Anger Management & Emotional Control

Anger is not the problem. What you do with it is.

Anger management & emotional control

Everyone experiences anger. It is a natural, human emotion — and in many situations, a justified one. Relocating to a new country, navigating an unfamiliar system, feeling unheard in a foreign workplace, watching a relationship deteriorate under the weight of expat life — these are real provocations. Anger is often a signal that something important is being overlooked or violated.

The problem is not the anger itself. The problem arises when anger becomes difficult to control — when it damages relationships, undermines professional situations, or leaves you feeling ashamed of your own reactions. When that happens, it is not a character flaw. It is a pattern that can be understood and changed.

Signs You May Benefit From Anger Management Support
  • Reacting to situations with an intensity that feels disproportionate
  • Saying or doing things in anger that you later regret
  • Difficulty letting go of frustration, resentment, or irritability
  • Anger that surfaces as withdrawal, silence, or passive aggression rather than outward expression
  • People close to you expressing concern about your reactions
  • Conflict at work or at home that is escalating rather than resolving
  • A sense of being constantly on edge — a shorter fuse than you used to have
  • Using alcohol or other substances to manage or suppress anger
  • Physical symptoms — tension, headaches, sleep difficulties — linked to unexpressed emotion
Anger Management & Emotional Control
How we work

Anger management at Expat Psychologist is delivered as part of individual therapy — tailored entirely to your specific situation, your triggers, and the context in which your anger arises.

Working one-to-one with your psychologist, you will:

  • Develop a deeper understanding of your anger — what drives it, what it is protecting, and what it is costing you
  • Identify your specific triggers and the patterns of thought and behaviour that escalate them
  • Build practical skills for managing physical arousal — the bodily experience of anger — before it takes over
  • Develop healthier ways of expressing difficult emotions that preserve rather than damage your relationships
  • Address underlying factors that may be contributing — stress, grief, exhaustion, unmet needs, or accumulated resentment
  • Practice new responses in real situations, with your psychologist’s support

We draw on evidence-based approaches including Cognitive Behavioural Therapy (CBT), Dialectical Behaviour Therapy (DBT), and mindfulness-based methods — selected and combined based on what will be most effective for you.

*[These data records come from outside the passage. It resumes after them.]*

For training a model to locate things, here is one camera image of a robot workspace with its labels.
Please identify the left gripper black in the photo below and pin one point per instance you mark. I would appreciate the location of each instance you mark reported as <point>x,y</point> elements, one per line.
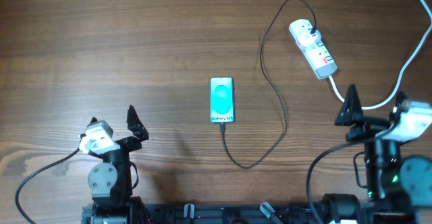
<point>138,131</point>

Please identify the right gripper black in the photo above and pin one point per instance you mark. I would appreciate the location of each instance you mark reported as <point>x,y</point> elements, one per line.
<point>351,111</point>

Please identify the blue screen smartphone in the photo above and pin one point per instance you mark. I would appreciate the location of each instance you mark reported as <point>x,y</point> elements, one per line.
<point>222,100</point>

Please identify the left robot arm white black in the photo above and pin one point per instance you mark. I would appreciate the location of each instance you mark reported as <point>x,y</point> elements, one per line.
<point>111,181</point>

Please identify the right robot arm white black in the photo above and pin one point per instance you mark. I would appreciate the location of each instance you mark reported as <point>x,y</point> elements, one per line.
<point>396,187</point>

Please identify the white power strip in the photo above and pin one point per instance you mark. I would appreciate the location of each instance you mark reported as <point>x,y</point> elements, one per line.
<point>312,47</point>

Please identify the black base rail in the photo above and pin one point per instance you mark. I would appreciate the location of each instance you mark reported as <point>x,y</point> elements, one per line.
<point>190,213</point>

Anger is not just about shouting

Many people who struggle with anger do not recognise themselves in the conventional image of someone who shouts or loses control. Anger can also look like:

  • Chronic irritability and a short fuse in small, everyday situations
  • Withdrawal and emotional shutdown when conflict arises
  • Passive aggression — sarcasm, stonewalling, or silent resentment
  • Rumination — replaying situations and conversations long after they have passed
  • Suppression — holding anger in until it eventually explodes disproportionately

All of these are patterns our psychologists are experienced in working with. You do not need to have lost control dramatically to benefit from this work.